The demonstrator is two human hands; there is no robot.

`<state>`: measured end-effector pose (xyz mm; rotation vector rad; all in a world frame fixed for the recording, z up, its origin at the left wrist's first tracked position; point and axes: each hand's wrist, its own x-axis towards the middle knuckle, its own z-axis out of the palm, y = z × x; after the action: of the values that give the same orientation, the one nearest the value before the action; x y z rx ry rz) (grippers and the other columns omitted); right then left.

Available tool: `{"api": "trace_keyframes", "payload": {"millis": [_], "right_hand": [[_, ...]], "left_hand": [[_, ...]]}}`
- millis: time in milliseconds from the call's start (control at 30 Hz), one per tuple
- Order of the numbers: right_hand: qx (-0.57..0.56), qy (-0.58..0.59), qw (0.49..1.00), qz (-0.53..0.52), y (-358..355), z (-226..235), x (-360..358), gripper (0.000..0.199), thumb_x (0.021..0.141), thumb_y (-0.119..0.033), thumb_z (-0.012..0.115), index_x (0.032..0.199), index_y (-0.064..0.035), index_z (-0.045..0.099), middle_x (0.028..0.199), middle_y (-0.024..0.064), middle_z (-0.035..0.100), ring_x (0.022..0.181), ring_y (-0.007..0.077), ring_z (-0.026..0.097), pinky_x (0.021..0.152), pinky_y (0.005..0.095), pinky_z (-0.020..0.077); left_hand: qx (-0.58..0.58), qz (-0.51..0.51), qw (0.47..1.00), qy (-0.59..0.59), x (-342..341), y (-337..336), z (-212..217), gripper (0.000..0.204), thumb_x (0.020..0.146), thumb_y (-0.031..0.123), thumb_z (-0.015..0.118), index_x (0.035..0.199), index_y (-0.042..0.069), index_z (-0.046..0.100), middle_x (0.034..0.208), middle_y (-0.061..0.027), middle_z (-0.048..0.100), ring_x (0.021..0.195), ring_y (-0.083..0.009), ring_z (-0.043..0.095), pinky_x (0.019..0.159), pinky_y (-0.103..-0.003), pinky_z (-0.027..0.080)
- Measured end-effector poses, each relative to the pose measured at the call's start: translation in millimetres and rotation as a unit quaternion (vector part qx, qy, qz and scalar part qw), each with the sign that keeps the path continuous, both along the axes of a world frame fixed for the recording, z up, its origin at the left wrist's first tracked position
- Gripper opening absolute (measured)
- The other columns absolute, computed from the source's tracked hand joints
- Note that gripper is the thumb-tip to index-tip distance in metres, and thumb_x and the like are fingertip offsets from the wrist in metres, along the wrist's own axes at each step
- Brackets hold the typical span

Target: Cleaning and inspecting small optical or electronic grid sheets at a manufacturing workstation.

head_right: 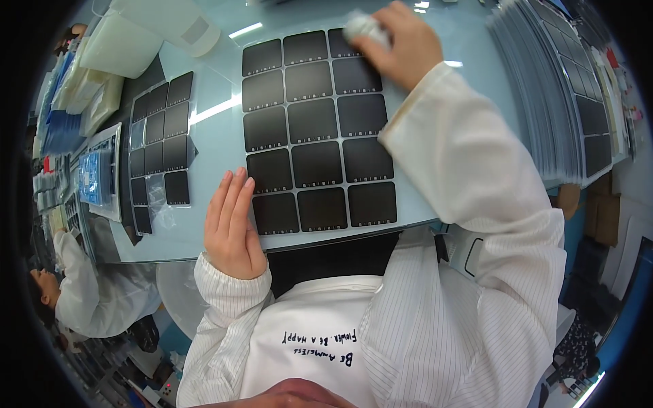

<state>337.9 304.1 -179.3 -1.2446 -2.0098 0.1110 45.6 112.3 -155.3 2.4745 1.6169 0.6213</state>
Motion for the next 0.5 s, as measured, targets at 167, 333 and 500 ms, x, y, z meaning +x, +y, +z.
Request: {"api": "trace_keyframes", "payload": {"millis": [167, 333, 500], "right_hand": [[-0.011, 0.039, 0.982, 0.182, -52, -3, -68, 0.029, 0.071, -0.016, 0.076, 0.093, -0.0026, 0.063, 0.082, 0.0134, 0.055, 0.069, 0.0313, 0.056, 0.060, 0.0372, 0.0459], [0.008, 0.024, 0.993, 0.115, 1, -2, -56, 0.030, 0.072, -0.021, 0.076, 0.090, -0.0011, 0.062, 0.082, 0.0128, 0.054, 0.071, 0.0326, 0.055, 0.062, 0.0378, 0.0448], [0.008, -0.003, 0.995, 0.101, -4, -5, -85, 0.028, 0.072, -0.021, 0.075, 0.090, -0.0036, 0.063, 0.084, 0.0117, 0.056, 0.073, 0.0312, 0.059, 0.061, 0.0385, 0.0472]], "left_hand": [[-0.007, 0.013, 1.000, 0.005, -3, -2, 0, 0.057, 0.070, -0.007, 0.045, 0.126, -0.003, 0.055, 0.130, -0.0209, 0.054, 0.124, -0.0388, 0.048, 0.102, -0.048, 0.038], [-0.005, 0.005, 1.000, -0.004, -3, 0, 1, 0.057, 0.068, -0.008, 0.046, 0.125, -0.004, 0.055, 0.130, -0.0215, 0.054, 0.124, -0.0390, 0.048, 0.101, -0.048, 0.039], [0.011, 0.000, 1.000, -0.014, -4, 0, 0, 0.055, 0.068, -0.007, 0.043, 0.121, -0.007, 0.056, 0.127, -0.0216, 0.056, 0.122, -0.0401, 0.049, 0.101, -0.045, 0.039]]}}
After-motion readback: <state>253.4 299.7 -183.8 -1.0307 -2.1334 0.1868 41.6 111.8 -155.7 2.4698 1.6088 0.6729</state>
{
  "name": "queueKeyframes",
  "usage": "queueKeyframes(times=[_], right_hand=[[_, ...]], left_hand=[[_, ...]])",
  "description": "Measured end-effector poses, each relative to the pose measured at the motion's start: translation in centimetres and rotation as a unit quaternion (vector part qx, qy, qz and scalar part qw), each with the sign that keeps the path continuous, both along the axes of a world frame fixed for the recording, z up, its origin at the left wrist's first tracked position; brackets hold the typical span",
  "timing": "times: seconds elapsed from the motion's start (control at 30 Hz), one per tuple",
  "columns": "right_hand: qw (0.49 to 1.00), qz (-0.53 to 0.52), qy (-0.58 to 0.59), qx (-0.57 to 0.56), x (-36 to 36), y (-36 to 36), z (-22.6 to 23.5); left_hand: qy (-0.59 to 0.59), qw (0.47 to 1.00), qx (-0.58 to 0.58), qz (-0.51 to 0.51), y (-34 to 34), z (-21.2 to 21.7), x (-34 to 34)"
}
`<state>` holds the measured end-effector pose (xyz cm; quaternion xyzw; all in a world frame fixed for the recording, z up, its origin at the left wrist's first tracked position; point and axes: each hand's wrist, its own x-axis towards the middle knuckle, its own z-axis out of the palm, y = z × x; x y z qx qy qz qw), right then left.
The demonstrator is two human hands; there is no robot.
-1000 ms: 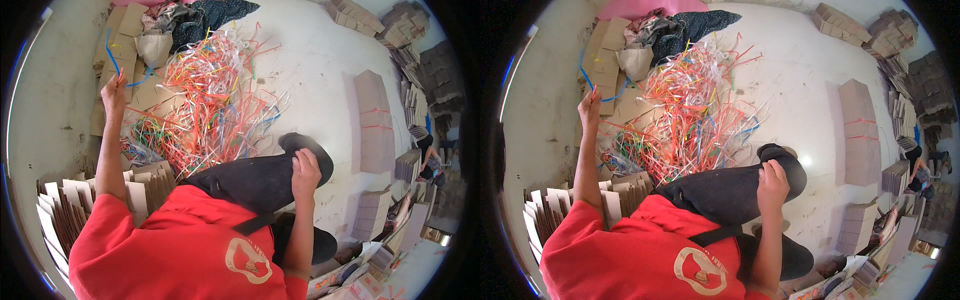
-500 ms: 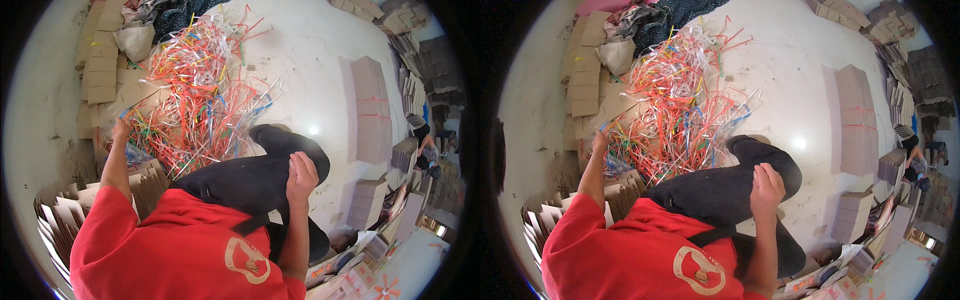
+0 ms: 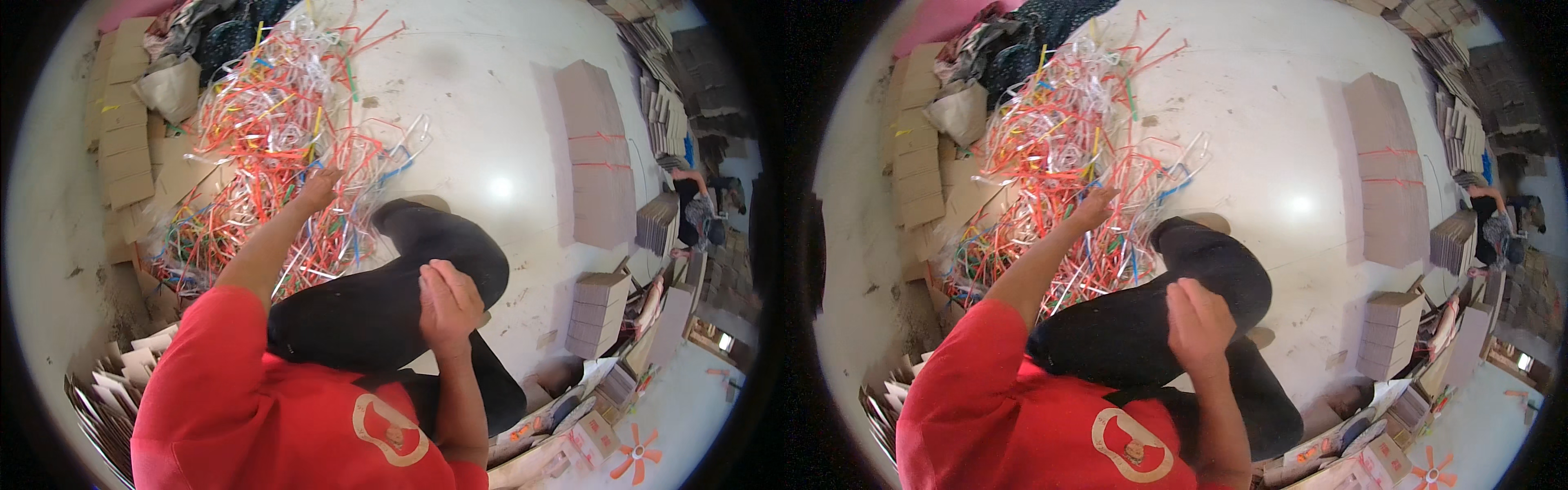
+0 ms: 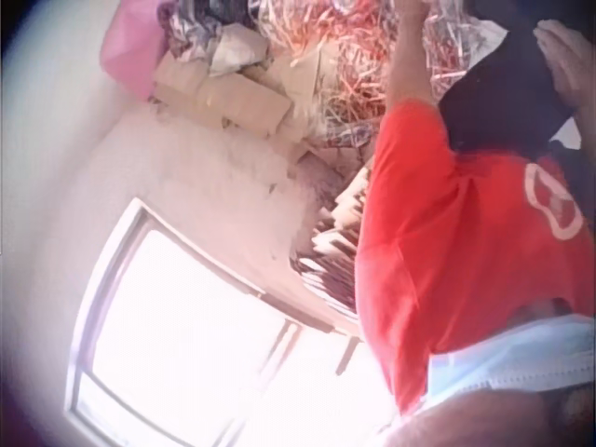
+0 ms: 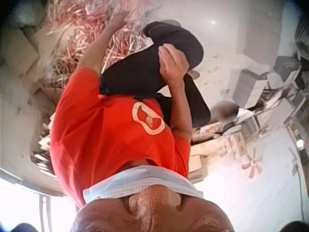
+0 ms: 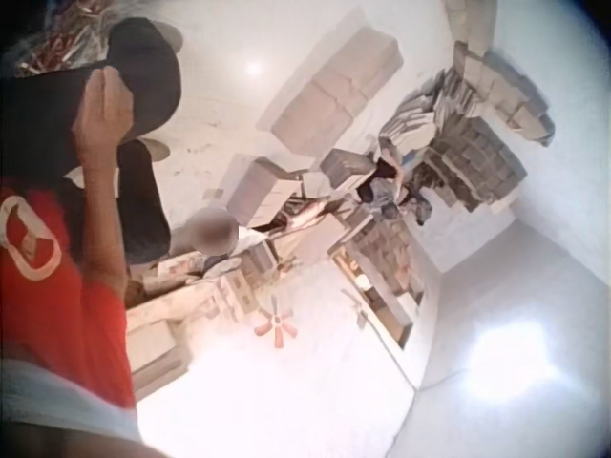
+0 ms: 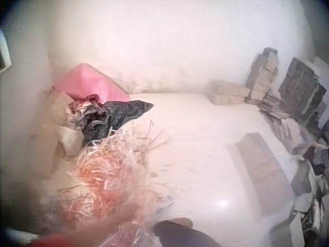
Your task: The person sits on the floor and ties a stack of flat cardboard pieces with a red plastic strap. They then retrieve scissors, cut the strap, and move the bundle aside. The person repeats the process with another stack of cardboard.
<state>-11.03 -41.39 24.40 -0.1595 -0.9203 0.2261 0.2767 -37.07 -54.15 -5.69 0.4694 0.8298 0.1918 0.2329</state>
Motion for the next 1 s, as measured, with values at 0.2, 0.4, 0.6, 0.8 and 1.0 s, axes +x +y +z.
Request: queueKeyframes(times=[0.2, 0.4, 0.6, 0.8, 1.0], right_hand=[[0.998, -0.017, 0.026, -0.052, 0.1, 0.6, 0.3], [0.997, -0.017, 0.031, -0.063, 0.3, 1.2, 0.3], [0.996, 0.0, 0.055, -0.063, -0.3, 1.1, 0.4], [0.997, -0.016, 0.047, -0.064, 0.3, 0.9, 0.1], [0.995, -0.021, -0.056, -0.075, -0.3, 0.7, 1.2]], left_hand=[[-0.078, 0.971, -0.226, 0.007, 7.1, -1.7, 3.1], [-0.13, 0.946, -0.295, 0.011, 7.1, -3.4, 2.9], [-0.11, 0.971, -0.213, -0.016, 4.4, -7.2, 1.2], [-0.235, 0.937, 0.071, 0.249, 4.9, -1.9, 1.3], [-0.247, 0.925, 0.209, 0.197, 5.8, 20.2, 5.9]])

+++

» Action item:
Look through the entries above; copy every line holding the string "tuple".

» Worked solution:
- millis: time in milliseconds from the call's start (control at 30 Hz), one per tuple
  "timing": "times: seconds elapsed from the motion's start (control at 30 Hz), one per tuple",

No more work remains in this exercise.